◆ WHAT YOU WILL DO ◆
Scan the data for "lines" and copy each matching line.

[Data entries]
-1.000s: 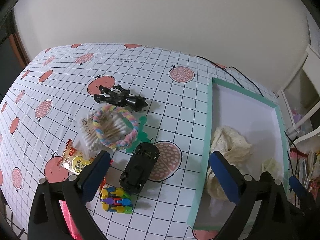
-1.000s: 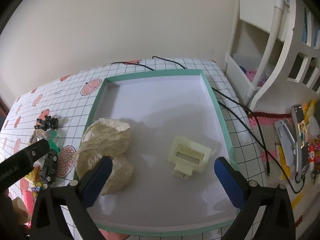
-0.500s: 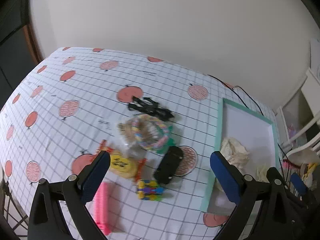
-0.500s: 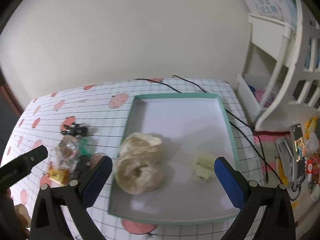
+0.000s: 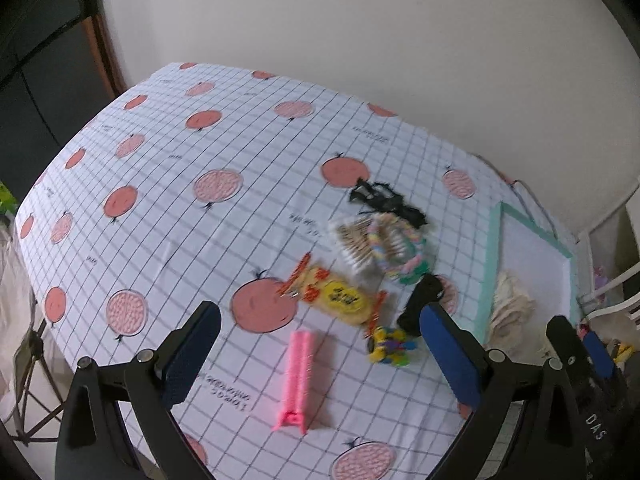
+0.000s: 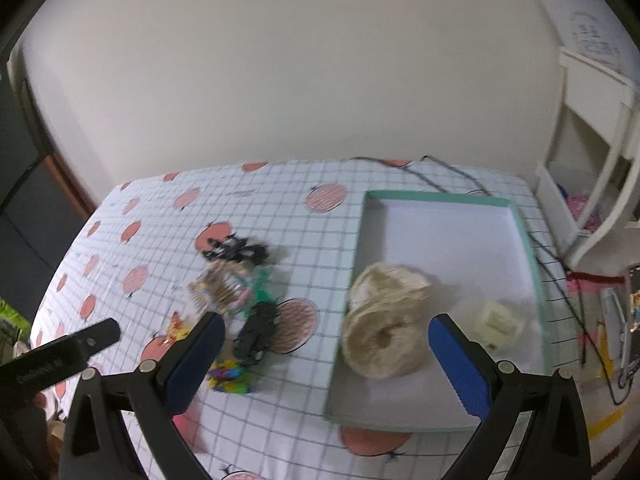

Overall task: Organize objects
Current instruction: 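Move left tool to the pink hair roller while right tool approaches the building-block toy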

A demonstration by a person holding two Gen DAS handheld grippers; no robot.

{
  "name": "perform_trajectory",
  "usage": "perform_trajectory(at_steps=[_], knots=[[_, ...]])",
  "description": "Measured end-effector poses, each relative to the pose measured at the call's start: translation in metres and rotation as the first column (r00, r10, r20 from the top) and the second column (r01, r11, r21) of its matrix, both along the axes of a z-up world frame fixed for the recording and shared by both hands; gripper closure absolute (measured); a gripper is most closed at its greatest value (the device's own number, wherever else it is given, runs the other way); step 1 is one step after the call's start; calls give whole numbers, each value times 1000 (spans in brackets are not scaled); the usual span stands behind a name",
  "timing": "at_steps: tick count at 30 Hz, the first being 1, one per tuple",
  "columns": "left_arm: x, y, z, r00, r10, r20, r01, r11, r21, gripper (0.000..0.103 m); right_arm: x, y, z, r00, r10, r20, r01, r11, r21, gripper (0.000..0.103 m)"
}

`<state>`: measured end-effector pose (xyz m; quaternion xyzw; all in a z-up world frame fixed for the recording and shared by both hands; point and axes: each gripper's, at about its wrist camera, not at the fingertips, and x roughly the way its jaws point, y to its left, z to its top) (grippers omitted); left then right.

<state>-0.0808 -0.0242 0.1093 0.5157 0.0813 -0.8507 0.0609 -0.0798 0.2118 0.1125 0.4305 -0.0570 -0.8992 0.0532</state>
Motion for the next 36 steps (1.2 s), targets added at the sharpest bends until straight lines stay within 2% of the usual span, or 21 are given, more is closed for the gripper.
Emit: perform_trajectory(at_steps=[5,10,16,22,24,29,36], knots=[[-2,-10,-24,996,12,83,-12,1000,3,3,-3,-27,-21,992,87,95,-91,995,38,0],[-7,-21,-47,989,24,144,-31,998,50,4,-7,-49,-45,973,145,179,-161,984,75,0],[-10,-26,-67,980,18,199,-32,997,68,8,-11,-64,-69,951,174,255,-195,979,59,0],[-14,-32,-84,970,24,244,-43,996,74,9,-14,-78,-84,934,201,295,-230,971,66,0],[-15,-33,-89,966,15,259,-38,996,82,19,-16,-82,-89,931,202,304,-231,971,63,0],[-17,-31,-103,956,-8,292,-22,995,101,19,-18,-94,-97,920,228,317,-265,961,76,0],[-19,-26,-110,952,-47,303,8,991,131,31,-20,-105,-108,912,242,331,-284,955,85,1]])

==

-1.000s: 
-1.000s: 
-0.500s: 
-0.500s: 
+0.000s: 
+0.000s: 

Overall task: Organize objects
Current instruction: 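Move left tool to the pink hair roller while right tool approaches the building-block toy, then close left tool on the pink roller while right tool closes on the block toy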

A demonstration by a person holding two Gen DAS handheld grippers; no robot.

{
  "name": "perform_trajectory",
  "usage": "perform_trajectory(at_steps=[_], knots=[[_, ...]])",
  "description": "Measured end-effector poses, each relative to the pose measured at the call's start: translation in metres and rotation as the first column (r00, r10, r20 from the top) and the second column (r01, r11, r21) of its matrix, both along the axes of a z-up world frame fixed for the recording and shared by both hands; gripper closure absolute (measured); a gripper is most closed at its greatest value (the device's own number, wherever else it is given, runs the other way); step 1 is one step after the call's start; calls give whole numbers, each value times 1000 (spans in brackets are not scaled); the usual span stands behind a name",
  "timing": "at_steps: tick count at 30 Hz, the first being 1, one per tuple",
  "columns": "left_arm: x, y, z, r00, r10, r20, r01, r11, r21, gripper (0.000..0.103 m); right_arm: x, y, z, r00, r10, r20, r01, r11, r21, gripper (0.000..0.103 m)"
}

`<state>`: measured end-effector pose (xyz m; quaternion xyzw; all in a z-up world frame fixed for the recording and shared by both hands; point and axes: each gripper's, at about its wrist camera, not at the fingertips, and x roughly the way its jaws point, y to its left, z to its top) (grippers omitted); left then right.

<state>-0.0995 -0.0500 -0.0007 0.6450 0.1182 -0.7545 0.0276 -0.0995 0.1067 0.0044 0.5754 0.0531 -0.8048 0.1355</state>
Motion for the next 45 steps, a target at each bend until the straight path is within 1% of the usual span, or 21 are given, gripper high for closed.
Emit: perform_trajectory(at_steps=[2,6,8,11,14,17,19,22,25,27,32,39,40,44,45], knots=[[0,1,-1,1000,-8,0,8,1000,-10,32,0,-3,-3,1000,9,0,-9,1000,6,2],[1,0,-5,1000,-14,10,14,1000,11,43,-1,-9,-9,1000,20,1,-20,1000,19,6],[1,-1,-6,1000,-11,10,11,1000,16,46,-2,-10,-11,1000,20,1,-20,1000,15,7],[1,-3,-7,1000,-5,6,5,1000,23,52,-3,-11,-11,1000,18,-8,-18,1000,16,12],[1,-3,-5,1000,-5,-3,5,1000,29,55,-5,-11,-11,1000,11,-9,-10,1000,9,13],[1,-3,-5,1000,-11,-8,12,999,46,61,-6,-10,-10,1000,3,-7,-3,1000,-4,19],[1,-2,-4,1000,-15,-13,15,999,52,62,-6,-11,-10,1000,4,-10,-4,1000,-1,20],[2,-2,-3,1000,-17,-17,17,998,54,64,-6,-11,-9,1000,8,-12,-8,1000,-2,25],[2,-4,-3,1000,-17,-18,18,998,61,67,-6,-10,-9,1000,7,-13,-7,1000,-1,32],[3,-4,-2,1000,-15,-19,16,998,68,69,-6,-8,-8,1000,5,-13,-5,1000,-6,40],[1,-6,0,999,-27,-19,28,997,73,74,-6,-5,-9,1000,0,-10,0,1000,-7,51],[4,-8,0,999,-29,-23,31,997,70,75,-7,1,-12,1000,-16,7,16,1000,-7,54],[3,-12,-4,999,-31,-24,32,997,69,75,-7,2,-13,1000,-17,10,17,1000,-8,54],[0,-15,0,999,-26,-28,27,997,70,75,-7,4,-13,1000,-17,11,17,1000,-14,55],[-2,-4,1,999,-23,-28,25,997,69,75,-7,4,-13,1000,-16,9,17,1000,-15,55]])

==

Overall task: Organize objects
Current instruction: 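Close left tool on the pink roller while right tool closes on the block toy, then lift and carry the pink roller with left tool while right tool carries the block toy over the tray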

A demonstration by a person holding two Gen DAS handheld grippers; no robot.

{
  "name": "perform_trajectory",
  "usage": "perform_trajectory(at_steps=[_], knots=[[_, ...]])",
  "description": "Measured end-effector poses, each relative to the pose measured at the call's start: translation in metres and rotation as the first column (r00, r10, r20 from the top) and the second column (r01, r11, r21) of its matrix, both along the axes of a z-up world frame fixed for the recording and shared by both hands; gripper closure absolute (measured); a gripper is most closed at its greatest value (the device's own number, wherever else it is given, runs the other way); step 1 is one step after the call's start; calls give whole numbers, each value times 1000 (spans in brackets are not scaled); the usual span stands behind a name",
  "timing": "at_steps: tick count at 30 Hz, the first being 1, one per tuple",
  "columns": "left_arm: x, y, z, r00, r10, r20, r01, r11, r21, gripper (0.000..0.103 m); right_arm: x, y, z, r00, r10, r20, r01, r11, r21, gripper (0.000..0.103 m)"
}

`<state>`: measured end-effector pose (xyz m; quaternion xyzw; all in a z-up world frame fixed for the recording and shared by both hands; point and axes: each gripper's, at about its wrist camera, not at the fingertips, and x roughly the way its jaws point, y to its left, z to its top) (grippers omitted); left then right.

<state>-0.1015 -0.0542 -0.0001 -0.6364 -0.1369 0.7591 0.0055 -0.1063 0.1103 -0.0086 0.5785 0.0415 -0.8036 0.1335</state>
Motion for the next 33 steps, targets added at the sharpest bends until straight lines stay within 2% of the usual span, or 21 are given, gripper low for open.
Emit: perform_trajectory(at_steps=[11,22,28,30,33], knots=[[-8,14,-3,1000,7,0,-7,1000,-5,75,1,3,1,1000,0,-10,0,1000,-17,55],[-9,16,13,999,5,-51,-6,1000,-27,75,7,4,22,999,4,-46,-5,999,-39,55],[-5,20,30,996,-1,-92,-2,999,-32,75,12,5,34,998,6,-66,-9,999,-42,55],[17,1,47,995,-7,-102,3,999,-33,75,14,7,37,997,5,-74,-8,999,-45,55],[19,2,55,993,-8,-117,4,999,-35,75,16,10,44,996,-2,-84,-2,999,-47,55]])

◆ TASK SOLUTION ◆
Motion for the next 36 steps (1.2 s), targets added at the sharpest bends until straight lines stay within 2% of the usual span, or 21 are given, more is closed for the gripper.
Motion for the next 33 steps, targets added at the sharpest bends until straight lines stay within 2% of the usual span, or 21 are given, gripper low for open.

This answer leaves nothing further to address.